There has been much progress in the assessment and treatment of the somatic symptoms of people with advanced cancer, however less is known about assessing and treating psychosocial, existential and spiritual issues. Loss of dignity for people with advanced cancer is associated with high levels of psychological and spiritual distress and the loss of the will to live. For some people, a sense that nothing of one's life will be transcendent of death was associated with loss of dignity, and many felt that maintaining dignity was highly dependent on how they perceived themselves to be seen by others. It is therefore crucial to develop and evaluate interventions to address these needs. An empirically based model of dignity in the terminally ill has been developed in Canada from interviews with 50 people with advanced cancer focussing on what supports and what undermines their dignity [2, 3]. The model comprises three major categories (illness-related concerns, dignity conserving repertoire, social aspects of the illness experience), which refer to broad issues that determine how individuals experience a sense of dignity as death approaches. Each of the three categories has several themes and sub-themes. The model provides a theoretical framework, which helps understanding of how people with advanced cancer may experience a loss of dignity and provides the theoretical base for a therapeutic intervention: dignity therapy.
Dignity Therapy is a brief, individualized intervention to increase the sense of purpose, meaning and worth and reduce spiritual and psychological suffering for people with advanced cancer. The therapy can be delivered at the bedside by health care professionals (after brief training). The therapist conducts an interview, which is based on the dignity model. Individuals are offered the opportunity to address aspects of life they feel most important, such as recounting parts of their life they feel proudest of, things they feel are or were most meaningful, the personal history they would most want remembered, or advice to their family and friends. Interviews last between 30 and 60 minutes. They are tape recorded, transcribed, edited, (see methods for details of editing procedure) and quickly returned to the patient to share with people of their choosing. These 'generativity' documents allow people to leave behind something lasting. An important feature of the therapy is that it also has the potential to help friends and relatives in their bereavement.

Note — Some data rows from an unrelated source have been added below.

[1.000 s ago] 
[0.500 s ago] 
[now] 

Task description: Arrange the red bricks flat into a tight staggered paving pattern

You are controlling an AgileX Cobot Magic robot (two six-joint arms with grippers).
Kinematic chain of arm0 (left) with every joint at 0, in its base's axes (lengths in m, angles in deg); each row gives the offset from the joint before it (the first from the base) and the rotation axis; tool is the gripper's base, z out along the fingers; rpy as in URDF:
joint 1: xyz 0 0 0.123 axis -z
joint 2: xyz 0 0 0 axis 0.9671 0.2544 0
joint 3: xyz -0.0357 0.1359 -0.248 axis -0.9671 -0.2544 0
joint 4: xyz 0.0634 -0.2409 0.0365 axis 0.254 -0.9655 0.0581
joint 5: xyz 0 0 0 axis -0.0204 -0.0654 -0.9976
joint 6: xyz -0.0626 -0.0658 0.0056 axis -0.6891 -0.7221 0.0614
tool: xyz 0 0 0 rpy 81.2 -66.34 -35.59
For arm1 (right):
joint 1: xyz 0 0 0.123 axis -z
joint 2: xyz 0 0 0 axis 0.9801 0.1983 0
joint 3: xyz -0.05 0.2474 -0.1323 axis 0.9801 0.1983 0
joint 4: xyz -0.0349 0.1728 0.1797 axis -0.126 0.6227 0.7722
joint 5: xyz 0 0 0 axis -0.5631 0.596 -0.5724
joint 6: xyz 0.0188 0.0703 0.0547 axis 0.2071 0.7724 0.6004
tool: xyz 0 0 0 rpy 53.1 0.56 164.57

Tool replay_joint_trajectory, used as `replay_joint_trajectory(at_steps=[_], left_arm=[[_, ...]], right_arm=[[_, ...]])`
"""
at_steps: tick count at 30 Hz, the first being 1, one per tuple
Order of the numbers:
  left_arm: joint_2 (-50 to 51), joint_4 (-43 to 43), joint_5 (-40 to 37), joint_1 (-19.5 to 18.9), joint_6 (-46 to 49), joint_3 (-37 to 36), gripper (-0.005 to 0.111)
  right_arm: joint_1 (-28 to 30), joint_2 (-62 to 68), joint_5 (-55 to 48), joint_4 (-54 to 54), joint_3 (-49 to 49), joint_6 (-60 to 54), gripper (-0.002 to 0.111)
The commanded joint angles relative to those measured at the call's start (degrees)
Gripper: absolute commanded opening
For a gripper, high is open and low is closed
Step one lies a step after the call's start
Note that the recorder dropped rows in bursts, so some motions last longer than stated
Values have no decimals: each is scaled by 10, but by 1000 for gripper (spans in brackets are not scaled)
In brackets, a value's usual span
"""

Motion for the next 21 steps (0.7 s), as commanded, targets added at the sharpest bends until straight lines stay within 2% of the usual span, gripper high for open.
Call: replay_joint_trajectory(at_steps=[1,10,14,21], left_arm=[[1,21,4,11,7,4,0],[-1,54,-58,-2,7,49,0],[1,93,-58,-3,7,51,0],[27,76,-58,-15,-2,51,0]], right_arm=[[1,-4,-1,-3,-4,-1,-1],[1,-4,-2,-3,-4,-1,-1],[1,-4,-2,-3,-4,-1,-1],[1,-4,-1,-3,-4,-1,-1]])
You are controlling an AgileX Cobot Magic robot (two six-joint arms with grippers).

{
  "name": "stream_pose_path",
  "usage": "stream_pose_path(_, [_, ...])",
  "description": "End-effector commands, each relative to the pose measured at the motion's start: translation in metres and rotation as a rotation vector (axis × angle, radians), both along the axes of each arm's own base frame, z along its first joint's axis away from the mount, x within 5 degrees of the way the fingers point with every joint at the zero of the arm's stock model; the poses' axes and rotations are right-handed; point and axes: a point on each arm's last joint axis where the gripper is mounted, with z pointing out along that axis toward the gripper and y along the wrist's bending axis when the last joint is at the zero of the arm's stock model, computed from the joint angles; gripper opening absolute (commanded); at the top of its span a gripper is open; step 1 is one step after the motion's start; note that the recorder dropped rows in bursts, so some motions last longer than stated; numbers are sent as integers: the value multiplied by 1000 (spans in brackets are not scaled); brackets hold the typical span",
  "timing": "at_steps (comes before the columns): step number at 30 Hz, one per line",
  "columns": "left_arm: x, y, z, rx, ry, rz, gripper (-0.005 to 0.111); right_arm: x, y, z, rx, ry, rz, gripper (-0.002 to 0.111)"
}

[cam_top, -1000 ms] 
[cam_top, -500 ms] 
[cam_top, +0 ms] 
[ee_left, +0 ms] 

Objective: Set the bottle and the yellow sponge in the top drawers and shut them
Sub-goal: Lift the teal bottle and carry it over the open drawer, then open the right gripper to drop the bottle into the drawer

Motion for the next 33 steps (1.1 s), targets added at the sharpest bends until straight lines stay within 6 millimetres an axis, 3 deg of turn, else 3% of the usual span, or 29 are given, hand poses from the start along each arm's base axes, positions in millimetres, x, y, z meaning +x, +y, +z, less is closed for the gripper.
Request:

A preliminary evaluation of Dignity Therapy conducted with patients with advanced cancer in Canada and Australia have produced positive findings for patients and their families. Ninety-one percent of participants reported being satisfied with dignity therapy; 76% reported a heightened sense of dignity; 68% reported an increased sense of purpose; 67% reported a heightened sense of meaning; 47% reported an increased will to live; and 81% reported that it had been, or would be of help to their family. Randomised controlled trials (RCTs) of Dignity Therapy for hospice patients are underway in Canada, Australia and the USA, assessing outcomes immediately after the intervention. However, the longer term impact of the intervention on patients is not being assessed. Furthermore, since responses to Dignity Therapy may be influenced by a range of important social and cultural factors, the results of these trials may not be generalisable to the UK. There are a number of potential moderators of the impact of intervention (e.g. ethnicity, age, cognitive acuity, stage of illness, baseline levels of distress). Answering these questions would require a randomised controlled trial in the UK. There are a number of methodological and ethical issues concerning conducting RCTs of patients with advanced cancer, including concerns about randomisation, loss to follow-up and appropriate user involvement in the research.
In-depth piloting, which includes an exploration of the feasibility of delivering an intervention and attention to the context in which interventions take place, as planned here, is recommended in the new Medical Research guidance for developing and evaluating complex interventions. As recommended in the MRC framework, we are also testing our proposed outcome measures. The results will inform the design of a Phase III RCT.